Again, it’s the Bears’ offensive line. It’s probably best not to overreact to one game. But Bosa looked much quicker and more effective off the line than in a while. If he’s less encumbered by his previous toe fracture now, that’s a massive win for LA’s defensive front in the future in both pass rush and run defense.

Dud: Tre’ McKitty, Stone Smartt + TE blocking

As mentioned earlier, the run game has not been good enough recently. A large part of that has been the tight end blocking, in addition to other factors. I didn’t even need to look at the PFF offensive numbers on Monday morning to be able to tell you that two of the lowest-graded players once again would be Tre’ McKitty and Stone Smartt.

Gerald Everett being out for the Chargers is a massive loss because he is essentially the lone competent blocker in the tight end room. They tend not to ask Donald Parham to do much blocking, especially in this game, where he was primarily asked to be a receiver. McKitty and Smartt have been doing the dirty work since Week 1, and it just hasn’t been good enough in the blocking department.

On Wednesday, the Chargers waived McKitty. That leaves a tight end room of Everett, Parham, and Smartt, assuming Everett returns from injury this week. The Chargers have Nick Vannett on the practice squad. Frankly, it’s a surprise he’s never been promoted to the active roster this season with their blocking struggles.

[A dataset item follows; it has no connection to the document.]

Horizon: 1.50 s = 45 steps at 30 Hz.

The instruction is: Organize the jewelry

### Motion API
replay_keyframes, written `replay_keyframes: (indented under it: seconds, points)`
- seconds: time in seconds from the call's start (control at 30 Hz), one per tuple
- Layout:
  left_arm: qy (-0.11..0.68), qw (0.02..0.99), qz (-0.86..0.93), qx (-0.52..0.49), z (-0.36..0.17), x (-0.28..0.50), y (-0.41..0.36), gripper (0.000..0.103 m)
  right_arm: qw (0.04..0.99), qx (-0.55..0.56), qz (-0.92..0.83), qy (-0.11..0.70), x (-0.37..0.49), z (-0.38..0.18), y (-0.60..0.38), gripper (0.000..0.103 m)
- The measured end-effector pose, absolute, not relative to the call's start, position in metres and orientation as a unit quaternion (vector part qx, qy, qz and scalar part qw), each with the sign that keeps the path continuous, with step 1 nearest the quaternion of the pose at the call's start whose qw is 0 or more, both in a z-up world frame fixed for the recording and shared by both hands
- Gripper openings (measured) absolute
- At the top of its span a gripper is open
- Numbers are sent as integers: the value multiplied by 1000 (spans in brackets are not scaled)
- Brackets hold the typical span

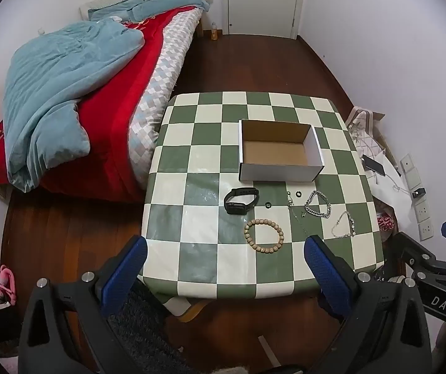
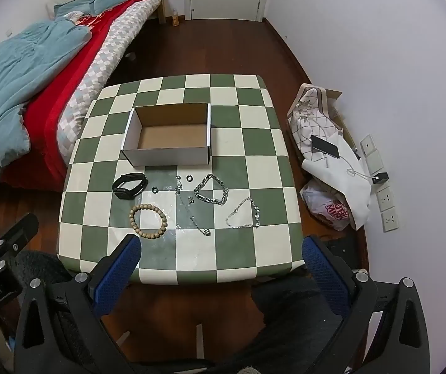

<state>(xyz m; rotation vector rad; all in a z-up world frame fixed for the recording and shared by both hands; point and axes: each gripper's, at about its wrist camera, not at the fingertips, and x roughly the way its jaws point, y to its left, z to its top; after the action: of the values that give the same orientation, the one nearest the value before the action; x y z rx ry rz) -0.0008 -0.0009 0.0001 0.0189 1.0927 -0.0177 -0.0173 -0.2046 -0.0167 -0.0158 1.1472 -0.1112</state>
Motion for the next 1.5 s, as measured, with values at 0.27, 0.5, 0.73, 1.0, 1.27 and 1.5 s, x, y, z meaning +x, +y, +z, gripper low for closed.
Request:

Maybe the Chargers will scour the free-agent market to see what they can find post-trade deadline. But the lack of good blockers in the tight end room is a huge reason why this offense has struggled as hard as it has in the last month.

Stud: QB Justin Herbert

Justin Herbert bounced back in a big way against the Bears. While the broken finger is still clearly bothering him, this felt like the first game where he was used to playing with it. It also helped that he didn’t absorb as much defensive pressure as he had in the last few games. It was the first time since Week 2 that the Chargers didn’t allow double-digit quarterback pressures.

Herbert finished with 299 yards, 77.5% completion, and no turnovers. He was electric in the first two quarters, with quite the completion streak before it broke near halftime.

This felt like the first game in a while where Herbert was taking what the defense was willing to give him and making sound decisions as a result at the line. Keying in on his initial read a little too early was also a problem against Kansas City and Dallas. That didn’t happen as much on Sunday night.

Dud: Second half offense

The Chargers certainly have a bit of a post-halftime points crisis. In their last three contests, the Chargers have scored just 16 points in the second halves against Dallas, Kansas City, and Chicago.

The running game, as mentioned earlier, is undoubtedly a big part of the problem. The lack of quality tight end blocking and some questionable play calling when the lack of a run game is a known quantity issue as well.

Luckily, the Chargers were playing against a Tyson Bagent-led offense that struggled to move the ball most of the night. If the Chargers were up against a better offense, though, I’m not sure they would’ve protected a 17-point halftime lead with two field goals, two 3 & outs, a turnover on downs, and a fumble.